The Mayfield Partnership’s community garden partner – the Green Health Alliance – has revealed new plans to expand the range of activities at the Mayfield site as part of its contribution to the weekly Plant Powered Sundays vegan food fair.

Activities at Plant Powered Sundays have centred on demonstrations from each alliance member on topics including; making bird boxes, insect hotels and fairy crowns. Other activities include a celebration of the common stinging nettle (urtica dioica) and alternative uses for lavender.

The weekly schedule of activities is now being added to with the design of a series of unique green and growing spaces at the Baring Street site, including the establishment of an urban allotment which will be made from materials which would otherwise be sent to landfill. Using harvested rain water from the site, the allotment will demonstrate that people can upcycle everyday objects to create a funky growing space which looks attractive and can produce fruit and vegetables all year round.

Kath Whittaker, who is working for the Green Health Alliance on behalf of the federation of City Farms and Community Gardens, explains the vision behind the garden.
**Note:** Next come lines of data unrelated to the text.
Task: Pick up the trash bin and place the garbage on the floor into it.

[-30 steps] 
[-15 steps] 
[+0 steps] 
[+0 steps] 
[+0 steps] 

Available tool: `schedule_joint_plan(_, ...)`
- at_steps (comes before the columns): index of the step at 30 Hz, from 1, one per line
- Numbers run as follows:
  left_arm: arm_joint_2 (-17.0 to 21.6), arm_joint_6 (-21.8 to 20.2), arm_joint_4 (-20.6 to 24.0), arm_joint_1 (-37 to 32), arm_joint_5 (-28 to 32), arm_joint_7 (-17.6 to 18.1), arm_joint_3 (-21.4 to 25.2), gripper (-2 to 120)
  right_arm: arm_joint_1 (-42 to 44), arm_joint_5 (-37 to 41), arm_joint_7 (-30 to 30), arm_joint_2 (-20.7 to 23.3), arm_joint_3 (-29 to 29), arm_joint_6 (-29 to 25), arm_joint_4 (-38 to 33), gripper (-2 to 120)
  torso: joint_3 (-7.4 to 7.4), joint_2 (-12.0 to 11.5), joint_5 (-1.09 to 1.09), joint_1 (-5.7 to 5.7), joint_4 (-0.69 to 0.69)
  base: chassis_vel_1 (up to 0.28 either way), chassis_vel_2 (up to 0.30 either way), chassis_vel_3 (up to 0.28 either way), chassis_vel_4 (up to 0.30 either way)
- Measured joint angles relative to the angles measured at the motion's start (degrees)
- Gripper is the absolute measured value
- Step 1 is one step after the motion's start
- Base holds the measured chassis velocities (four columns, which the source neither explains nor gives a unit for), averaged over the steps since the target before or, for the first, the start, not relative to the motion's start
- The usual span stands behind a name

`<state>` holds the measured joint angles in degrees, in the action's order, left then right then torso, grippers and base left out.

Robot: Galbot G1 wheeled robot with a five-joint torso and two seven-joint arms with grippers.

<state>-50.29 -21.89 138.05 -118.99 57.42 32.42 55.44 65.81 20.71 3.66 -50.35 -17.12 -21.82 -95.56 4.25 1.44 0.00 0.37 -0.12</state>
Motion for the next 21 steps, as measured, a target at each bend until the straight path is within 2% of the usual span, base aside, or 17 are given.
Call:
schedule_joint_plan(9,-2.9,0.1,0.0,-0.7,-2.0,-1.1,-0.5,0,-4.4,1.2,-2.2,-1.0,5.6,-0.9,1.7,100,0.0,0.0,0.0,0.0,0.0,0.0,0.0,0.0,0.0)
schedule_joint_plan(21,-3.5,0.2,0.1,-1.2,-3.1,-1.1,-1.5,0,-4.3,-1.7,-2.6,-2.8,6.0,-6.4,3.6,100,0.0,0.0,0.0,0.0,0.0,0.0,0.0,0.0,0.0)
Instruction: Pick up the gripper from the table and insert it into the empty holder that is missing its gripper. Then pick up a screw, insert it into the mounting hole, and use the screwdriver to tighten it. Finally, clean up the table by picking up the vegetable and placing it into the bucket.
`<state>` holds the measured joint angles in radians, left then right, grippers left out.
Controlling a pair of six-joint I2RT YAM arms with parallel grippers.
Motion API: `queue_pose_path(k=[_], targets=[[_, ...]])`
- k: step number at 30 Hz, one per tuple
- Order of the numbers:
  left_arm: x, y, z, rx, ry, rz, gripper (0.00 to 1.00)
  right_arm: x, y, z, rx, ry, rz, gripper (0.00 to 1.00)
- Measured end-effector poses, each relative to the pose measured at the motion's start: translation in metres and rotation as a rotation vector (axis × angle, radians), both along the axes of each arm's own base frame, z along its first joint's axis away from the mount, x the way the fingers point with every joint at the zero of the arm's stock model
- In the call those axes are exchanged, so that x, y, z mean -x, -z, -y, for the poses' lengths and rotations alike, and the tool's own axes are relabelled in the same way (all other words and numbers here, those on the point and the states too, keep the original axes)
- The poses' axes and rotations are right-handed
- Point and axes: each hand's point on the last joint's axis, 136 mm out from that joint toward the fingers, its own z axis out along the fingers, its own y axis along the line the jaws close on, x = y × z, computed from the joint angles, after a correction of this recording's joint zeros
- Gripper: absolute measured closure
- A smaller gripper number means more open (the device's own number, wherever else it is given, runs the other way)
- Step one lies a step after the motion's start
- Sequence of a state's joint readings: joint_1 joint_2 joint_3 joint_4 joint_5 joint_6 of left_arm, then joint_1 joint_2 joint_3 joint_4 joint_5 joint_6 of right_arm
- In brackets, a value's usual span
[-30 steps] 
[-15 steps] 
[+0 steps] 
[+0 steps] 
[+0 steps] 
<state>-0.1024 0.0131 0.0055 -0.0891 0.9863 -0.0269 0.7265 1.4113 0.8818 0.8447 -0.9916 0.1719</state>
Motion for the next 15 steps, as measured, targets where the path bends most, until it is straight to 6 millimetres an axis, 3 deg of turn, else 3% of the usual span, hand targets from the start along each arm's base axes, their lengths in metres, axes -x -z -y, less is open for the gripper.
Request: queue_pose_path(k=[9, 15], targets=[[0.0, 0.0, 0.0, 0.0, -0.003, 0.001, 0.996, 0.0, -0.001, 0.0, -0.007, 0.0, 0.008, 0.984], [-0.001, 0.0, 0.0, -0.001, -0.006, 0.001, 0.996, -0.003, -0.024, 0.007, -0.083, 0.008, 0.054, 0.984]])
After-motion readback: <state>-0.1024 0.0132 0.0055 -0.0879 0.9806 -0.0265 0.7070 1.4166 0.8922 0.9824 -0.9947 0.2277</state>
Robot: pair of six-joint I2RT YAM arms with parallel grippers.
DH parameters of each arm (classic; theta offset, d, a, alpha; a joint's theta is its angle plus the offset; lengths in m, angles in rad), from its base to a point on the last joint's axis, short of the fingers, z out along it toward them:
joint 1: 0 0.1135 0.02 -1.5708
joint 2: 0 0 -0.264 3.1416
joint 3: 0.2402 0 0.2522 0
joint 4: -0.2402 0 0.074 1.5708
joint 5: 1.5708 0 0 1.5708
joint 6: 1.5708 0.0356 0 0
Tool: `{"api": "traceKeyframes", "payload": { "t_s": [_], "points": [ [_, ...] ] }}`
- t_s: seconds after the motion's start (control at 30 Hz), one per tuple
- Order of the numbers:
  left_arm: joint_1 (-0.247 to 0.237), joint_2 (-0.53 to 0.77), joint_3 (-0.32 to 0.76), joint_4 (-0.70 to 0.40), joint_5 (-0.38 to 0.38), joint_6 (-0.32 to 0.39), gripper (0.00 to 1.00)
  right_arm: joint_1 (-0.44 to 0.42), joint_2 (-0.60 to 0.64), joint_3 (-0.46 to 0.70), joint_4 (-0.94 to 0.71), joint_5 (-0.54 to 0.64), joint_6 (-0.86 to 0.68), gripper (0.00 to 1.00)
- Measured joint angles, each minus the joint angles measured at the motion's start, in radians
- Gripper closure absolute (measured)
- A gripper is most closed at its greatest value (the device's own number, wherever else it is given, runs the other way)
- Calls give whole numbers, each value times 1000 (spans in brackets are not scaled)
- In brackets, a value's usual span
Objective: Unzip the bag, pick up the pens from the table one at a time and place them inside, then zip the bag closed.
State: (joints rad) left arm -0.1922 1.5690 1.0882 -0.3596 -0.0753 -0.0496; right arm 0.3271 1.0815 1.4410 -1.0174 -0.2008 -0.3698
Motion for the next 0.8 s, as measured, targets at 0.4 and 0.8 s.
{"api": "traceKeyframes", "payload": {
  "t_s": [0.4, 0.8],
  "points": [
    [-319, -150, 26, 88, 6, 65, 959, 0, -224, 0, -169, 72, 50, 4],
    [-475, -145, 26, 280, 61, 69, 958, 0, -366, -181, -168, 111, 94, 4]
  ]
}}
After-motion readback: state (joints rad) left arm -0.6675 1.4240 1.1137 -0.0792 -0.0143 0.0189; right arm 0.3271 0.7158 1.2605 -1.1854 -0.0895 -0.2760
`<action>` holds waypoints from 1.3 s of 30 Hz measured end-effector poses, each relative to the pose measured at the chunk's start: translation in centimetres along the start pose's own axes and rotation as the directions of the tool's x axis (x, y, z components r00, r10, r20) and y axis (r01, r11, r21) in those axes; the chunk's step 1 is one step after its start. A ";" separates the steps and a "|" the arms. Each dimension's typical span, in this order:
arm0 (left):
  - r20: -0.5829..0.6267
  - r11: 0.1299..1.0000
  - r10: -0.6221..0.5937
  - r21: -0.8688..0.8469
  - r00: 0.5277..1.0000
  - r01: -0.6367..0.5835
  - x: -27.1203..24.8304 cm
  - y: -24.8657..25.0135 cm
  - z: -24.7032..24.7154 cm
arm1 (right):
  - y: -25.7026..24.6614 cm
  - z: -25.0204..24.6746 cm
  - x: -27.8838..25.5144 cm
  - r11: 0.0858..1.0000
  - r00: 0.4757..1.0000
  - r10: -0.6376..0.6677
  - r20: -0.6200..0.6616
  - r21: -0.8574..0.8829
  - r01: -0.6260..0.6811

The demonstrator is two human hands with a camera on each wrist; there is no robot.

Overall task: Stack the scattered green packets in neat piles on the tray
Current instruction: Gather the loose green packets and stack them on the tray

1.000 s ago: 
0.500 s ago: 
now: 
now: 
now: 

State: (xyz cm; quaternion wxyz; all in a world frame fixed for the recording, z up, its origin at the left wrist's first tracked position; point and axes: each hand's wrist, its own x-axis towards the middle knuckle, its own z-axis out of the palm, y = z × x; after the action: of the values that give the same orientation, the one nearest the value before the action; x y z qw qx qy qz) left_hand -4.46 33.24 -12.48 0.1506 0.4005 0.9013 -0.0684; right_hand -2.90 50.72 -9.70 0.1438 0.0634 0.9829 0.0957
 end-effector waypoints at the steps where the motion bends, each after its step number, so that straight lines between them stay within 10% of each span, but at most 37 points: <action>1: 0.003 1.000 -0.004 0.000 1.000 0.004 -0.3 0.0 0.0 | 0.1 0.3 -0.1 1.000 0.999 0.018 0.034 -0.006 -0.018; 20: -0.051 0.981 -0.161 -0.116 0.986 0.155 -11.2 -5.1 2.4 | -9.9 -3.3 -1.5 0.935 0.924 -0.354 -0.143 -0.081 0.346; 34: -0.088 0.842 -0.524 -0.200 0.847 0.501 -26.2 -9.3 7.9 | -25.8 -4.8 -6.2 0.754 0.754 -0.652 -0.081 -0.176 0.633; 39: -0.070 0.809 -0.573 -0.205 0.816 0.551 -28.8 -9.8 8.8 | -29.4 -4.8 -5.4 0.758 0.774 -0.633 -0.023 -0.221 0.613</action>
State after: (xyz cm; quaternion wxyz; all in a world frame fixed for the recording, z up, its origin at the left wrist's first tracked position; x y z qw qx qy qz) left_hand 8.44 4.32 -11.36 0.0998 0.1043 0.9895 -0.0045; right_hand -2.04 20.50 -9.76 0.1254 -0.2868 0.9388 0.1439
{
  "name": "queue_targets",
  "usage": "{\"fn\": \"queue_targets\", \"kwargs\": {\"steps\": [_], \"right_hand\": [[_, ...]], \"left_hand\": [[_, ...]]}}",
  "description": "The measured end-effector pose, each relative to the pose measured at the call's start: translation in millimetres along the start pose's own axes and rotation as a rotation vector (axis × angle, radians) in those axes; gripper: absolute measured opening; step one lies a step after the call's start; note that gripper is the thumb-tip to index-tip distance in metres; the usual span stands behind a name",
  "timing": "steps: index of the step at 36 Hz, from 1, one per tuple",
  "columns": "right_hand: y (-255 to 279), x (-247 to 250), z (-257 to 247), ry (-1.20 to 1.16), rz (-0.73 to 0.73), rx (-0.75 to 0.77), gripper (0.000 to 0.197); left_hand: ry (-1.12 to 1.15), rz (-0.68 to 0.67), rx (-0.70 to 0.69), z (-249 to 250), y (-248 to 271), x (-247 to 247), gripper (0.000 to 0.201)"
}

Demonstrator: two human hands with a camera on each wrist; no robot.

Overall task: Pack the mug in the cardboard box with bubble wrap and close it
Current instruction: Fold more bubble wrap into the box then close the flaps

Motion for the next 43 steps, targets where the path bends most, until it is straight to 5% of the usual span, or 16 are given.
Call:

She said:

“First and foremost we are a green-fingered group but we put an equal amount of focus on using the garden activity to deliver positive social change.

“That’s the key difference between using the Alliance rather than simply having a landscaping contractor design and build and garden.

“The growing metaphor is a very apt one for what we want the garden to achieve. Along with the planting, it is about allowing people to develop by providing them with the space to nurture or discover their passions. We are very fortunate to have found this opportunity in the city and, in the Mayfield Partnership, a partner which shares our belief that meaningful change can be achieved if the opportunities are provided.”

The Alliance aims to achieve a series of outcomes with the volunteers including: increasing self- confidence and self-esteem, reducing social isolation, reducing anxiety and depression, developing new life skills while building new friendships around shared experiences, and increasing knowledge about gardening, healthy eating, growing food and physical activity.

The Green Health Alliance is made up of four organisations: Growing in the City/Men’s Shed Project, Hulme Community Garden Centre , Real Food Wythenshawe and Debdale Eco Centre. These four community growing organisations are committed to working across Manchester with some of the most vulnerable communities, connecting people and places to nature and improving health and mental wellbeing outcomes for all.

The Green Health Alliance is being supported at Mayfield by the Federation of City Farms and Community Gardens, a charity which supports community growing projects across the UK to create better, friendly, healthier communities, who will provide expert guidance and advice.